Ingapirca, "Inka-Mauer" in Quechua, ein Name, der lose auf archäologische Ruinen im gesamten ehemaligen Inka-Reich angewendet wird. In Ecuador ist Ingapirca der Name für die am besten erhaltenen Inka-Stätten. Der Ort Ingapirca befindet sich in der Region Cañari im südlichen Hochland und bietet sowohl monumentale Architektur als auch hochwertiges Mauerwerk. Der Ort ist am bekanntesten für eine große ovale Struktur aus feinem Cuzco-Mauerwerk namens Castillo. Die ovale Form ist in der Inka-Architektur selten. Weitere Inka-Konstruktionen auf dem Gelände umfassen rechteckige Gebäude, Lagereinheiten, Wasserwerke und landwirtschaftliche Terrassen.

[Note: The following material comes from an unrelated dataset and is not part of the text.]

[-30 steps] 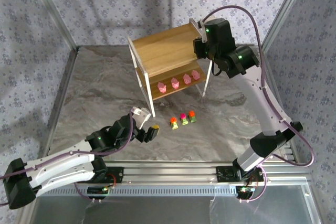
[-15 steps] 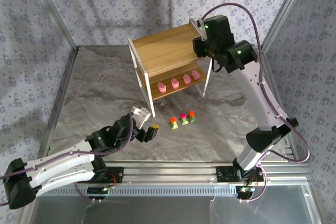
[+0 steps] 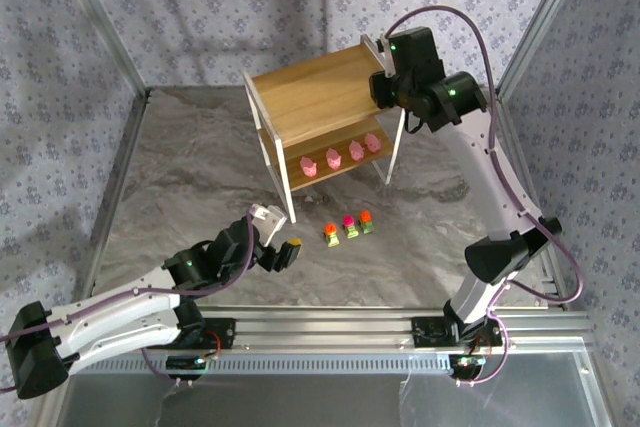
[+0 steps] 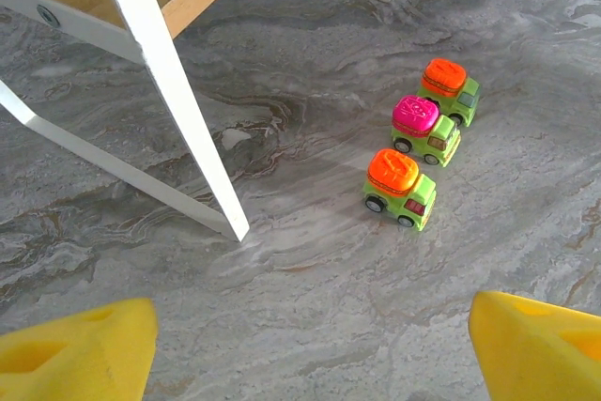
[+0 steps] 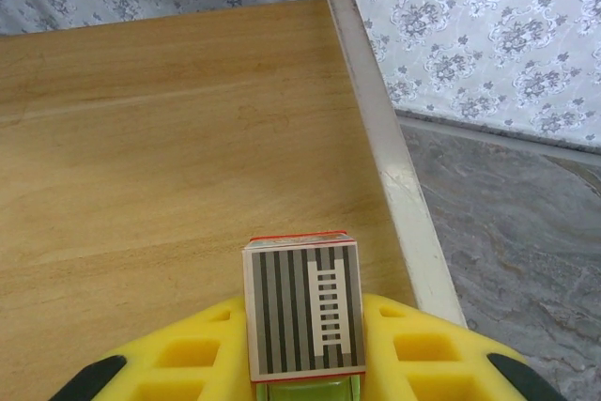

Archäologische Beweise weisen darauf hin, dass viele der Inka-Strukturen in Ingapirca über bereits vorhandenen architektonischen Merkmalen errichtet wurden. Radiokarbondaten und zugehörige Cashaloma-Keramik weisen darauf hin, dass der Ort vor der Inka-Invasion in der Region von der lokalen Cañari-Bevölkerung besetzt war. Es wird angenommen, dass der als Pilaloma bezeichnete Sektor des Gebiets der ursprüngliche Bezirk Cañari war. Ausgrabungen in diesem Bereich ergaben ein ummauertes Gehege mit einer Reihe rechteckiger Räume, die um einen zentralen Innenhof angeordnet waren. Ein Monolith in der Mitte der Terrasse markierte die Stelle eines flachen Grabes, das die Überreste von elf Personen und eine Fülle von Grabbeigaben enthielt, darunter Cashaloma-Keramikgefäße, Kupfergegenstände und Spondylus Schale.

Die Cañaris wurden in der zweiten Hälfte des XNUMX. Jahrhunderts von Topa Inca Yupanqui erobert. Ethnohistorische und archäologische Daten legen nahe, dass Ingapirca, ursprünglich als Hatun Cañar bekannt, die Hauptsiedlung und der heilige Ursprungsort der alten Cañari-Nation war. Eine bekannte Strategie der imperialen Expansion der Inkas bestand darin, lokale Gottheiten und heilige Orte symbolisch der Staatsreligion unterzuordnen. Die Überlagerung von Inka-Strukturen über die Hauptstadt von Cañari spiegelt wahrscheinlich eine bewusste Anstrengung der Inka-Herren wider, die heilige Bedeutung dieser Stätte zu dominieren und zu kooptieren.